What's the difference between PathIsSystemFolder and Protected Operating System Files?

Raymond Chen

The way to detect weird directories that should be excluded from the user interface is to check for the FILE_ATTRIBUTE_HIDDEN and FILE_ATTRIBUTE_SYSTEM attributes being set simultaneously. This is the mechanism used when you uncheck Hide protected operating system files in the Folder Options dialog. (Programmatically, you detect whether the user wants to see protected operating system files by checking the fShow­Super­Hidden member of the SHELL­STATE structure.) Michael Dunn suggested using Path­Is­System­Folder to detect these special directories, but that is not quite right. Path­Is­System­Folder is for marking a directory as “This directory has a nondefault UI behavior attached to it. Please consult the desktop.ini file for more information.” You do this when your directory is, say, the root of a namespace extension, or it has been subjected to folder customization. Windows uses it to indicate that the directory has a localized name, as well as other funky internal state. There are two ways to mark a folder as having nondefault UI. One is to set the FILE_ATTRIBUTE_READ­ONLY attribute, and the other is to set the FILE_ATTRIBUTE_SYSTEM attribute.

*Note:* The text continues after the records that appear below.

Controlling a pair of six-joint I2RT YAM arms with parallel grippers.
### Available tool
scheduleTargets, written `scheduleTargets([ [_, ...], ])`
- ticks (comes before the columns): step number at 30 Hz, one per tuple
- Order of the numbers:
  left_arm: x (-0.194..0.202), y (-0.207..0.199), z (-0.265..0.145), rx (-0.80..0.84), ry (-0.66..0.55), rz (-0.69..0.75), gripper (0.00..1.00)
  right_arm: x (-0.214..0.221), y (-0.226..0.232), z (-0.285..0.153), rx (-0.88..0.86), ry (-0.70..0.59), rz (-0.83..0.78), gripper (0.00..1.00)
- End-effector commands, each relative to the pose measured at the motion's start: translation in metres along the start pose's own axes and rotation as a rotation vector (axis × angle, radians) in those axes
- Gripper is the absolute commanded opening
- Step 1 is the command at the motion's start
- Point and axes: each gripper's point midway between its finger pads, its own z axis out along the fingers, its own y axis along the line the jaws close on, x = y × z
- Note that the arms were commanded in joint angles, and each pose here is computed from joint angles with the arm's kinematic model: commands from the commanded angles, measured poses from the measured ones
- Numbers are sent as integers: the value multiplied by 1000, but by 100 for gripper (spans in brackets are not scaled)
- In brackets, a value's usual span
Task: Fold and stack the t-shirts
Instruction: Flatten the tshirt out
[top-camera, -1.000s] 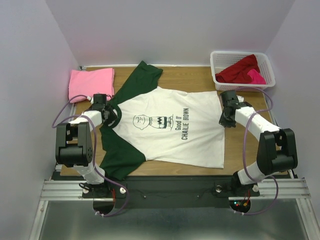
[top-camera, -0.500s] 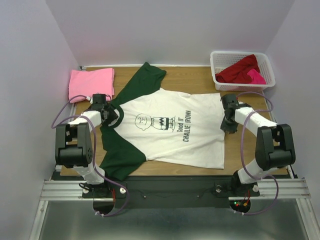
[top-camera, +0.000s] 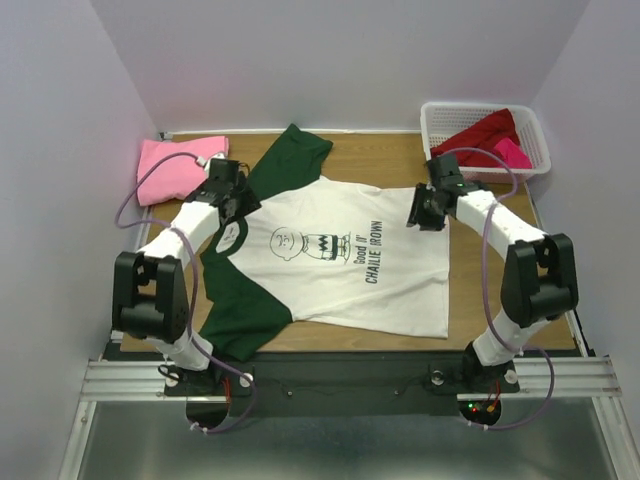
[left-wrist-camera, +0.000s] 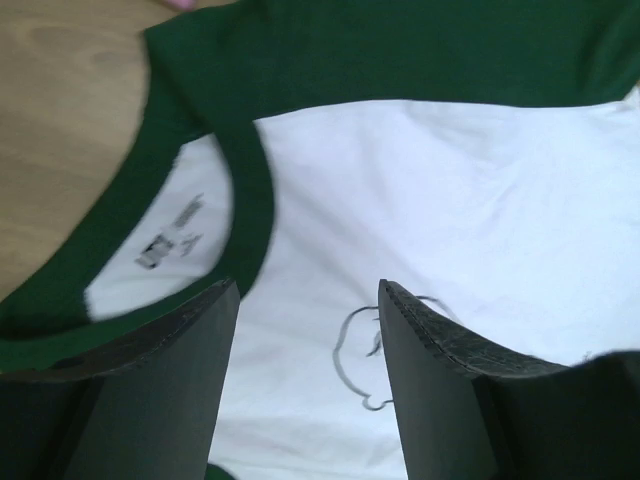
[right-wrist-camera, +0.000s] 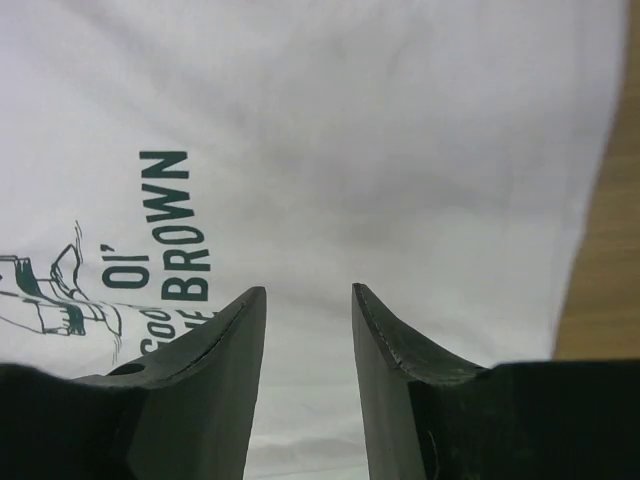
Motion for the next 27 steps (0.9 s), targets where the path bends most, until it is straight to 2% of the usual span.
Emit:
scheduleTargets([
  [1, 8, -17, 19, -26, 42, 52, 64, 2, 42, 17, -140, 33, -44, 45],
  [4, 27, -18, 41, -32, 105, 48, 61, 7, 45, 30, -145, 52, -45, 44],
  [11, 62, 6, 56, -77, 185, 28, 57, 23, 33, 43, -99, 84, -35, 43],
  [14, 58, 8, 53, -78, 160, 21, 57, 23, 16, 21, -34, 39, -11, 43],
  [15, 59, 11, 53, -85, 159, 24, 57, 37, 4, 17, 8, 66, -4, 43],
  [17, 56, 14, 55, -87, 157, 19, 57, 40, -12, -3, 60, 21, 24, 44],
  [20, 59, 20, 63, -94, 179, 13, 57, 62, -35, -21, 117, 20, 48, 44],
  [27, 58, 45, 70, -104, 199, -66, 57, 111, -43, -9, 105, 152, 83, 41],
])
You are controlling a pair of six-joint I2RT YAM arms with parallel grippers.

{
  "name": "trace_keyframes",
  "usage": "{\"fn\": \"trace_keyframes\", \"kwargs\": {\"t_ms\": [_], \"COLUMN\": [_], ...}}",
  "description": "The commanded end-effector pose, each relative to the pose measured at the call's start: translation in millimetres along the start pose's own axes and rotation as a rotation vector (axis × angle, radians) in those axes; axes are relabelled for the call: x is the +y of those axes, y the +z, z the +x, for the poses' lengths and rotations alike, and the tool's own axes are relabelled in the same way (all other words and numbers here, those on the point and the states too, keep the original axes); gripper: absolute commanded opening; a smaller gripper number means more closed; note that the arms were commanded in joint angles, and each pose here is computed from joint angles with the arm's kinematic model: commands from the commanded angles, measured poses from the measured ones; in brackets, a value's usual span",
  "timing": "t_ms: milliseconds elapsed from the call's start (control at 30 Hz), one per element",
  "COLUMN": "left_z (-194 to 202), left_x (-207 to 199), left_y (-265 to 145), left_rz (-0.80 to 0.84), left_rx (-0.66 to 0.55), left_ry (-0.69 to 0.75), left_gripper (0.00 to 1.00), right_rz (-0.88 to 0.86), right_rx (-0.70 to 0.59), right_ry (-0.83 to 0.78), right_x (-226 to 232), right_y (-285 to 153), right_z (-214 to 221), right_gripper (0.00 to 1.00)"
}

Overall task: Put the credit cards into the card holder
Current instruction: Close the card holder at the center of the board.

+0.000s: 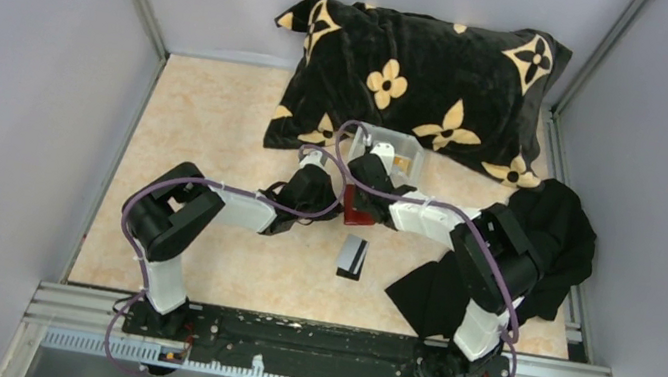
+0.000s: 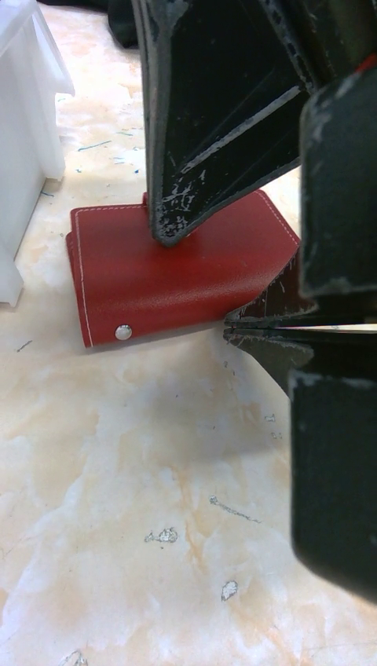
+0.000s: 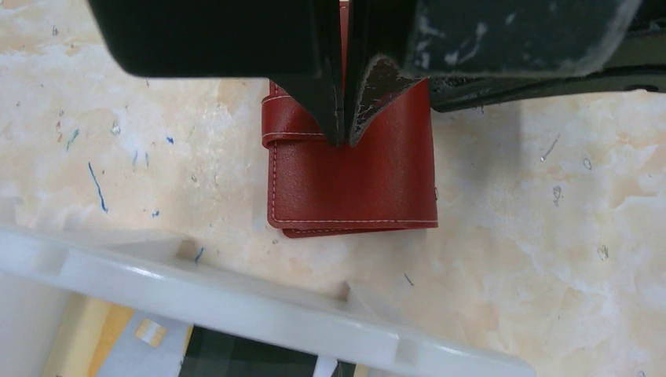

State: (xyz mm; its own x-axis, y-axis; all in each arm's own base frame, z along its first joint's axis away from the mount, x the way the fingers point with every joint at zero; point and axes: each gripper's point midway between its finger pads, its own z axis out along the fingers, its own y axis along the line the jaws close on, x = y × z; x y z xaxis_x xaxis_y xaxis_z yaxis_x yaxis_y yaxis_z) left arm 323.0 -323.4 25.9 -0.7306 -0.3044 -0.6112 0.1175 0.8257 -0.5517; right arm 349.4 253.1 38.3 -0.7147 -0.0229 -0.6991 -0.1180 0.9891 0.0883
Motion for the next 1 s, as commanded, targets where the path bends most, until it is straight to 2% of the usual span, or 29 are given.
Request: {"fn": "trace_keyframes", "kwargs": {"t_ms": [0,533,967], "left_z": [13,12,14], "left_x": [2,-6,-21], "left_y": [5,-3,-9], "left_rz": [-0.008,-0.018,-0.034], "left_rx": [0.042,0.046,0.055], "left_ry": [0.025,0.048,0.085], "left_gripper": [0.0,0.0,0.0], "right_rz": [0.035,0.027,0.027], "right_rx": [0.237,0.247,0.25], "right_ry": [-0.038,0.123,0.352], "right_x": [-18,-31,-48], "right_y": [-13,-15,-7], "right_z": [87,128,177], "right_gripper": [0.0,0.0,0.0]}}
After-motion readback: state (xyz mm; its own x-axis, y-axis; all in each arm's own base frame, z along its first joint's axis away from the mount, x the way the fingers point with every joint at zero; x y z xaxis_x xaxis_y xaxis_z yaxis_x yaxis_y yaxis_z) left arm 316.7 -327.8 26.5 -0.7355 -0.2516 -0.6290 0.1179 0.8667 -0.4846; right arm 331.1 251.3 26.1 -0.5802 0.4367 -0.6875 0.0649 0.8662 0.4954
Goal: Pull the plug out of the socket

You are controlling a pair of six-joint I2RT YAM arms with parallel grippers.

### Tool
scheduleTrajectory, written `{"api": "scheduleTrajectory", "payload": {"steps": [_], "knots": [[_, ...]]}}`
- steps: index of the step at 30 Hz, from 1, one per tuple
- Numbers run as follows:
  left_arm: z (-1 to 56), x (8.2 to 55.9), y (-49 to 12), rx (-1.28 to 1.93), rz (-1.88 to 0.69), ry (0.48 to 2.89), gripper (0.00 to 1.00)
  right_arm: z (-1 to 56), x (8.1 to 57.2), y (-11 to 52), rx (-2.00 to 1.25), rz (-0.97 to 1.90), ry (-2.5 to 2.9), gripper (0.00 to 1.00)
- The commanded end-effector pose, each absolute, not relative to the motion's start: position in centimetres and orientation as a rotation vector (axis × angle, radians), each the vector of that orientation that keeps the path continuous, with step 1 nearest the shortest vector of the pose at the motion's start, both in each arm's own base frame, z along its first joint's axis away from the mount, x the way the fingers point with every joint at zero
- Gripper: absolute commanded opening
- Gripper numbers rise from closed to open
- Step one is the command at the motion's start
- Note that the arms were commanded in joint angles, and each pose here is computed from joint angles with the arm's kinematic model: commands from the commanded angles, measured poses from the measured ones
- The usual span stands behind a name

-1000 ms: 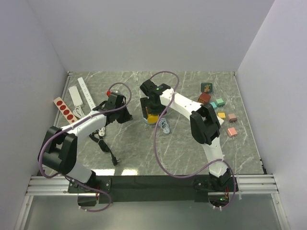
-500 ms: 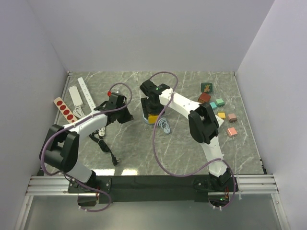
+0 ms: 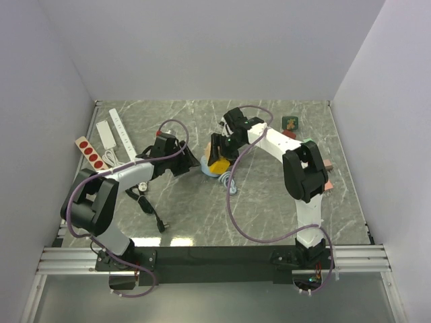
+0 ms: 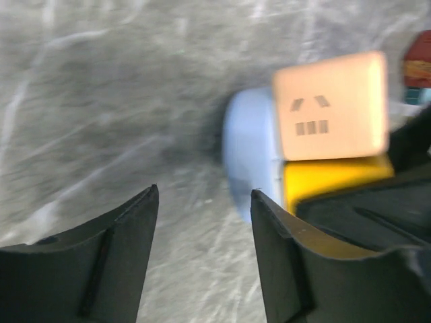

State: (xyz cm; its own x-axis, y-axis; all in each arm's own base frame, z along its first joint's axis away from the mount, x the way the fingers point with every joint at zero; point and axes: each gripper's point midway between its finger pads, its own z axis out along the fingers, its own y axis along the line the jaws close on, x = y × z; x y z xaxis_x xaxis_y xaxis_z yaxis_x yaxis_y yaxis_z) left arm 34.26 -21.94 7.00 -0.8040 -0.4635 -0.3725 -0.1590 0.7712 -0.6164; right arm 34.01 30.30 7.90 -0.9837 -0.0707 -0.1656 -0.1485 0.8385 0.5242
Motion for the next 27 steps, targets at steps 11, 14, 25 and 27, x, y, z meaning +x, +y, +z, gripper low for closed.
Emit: {"api": "scheduleTrajectory", "payload": {"steps": [11,14,25,27], "knots": [[7.8,35.5,-26.3,-0.547,-1.102,2.407,0.61,13.3,33.9,32.7,-0.202,1.194,2.653,0.00],[6.9,35.4,-26.6,-0.562,-1.110,2.427,0.49,13.6,33.8,33.1,-0.198,1.242,2.628,0.00],[5.6,35.2,-26.0,-0.560,-1.031,2.481,0.01,14.2,34.3,33.2,-0.184,1.297,2.633,0.00],[4.7,35.2,-24.9,-0.586,-0.947,2.504,0.00,14.6,35.1,31.4,-0.138,1.300,2.645,0.00]]}}
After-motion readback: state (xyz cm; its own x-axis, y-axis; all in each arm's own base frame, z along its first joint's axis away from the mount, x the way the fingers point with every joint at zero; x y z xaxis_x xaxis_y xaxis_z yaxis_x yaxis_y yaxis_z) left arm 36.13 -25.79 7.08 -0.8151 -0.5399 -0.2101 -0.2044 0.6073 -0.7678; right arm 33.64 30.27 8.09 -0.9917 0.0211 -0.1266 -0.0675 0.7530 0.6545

Either one works, and Path­Is­System­Folder checks for both, returning a nonzero value if either attribute is set. In its default configuration, Windows uses the read-only flag to mark folders with nondefault UI. However, some applications mistakenly believe that if a directory is marked read-only, then files within the directory cannot be modified. As a result, these applications refuse to let you save your documents onto the desktop, for example. To work around this, you can use the Use­System­For­System­Folders to tell Windows to use the FILE_ATTRIBUTE_SYSTEM attribute instead. Of course, if you do that, you will run into problems with applications which mistakenly believe that if a directory is marked system, then the directory is inaccessible. So you get to pick your poison. Programmers who wish to mark a folder as having nondefault UI should use the Path­Make­System­Folder function to set the appropriate attribute. That function consults the system policy and sets the attribute that the policy indicates should be used to mark folders with nondefault UI.

Going back to the original question, then: The difference between Path­Is­System­Folder and checking for folders that are marked hidden+system is that they check different things and have different purposes.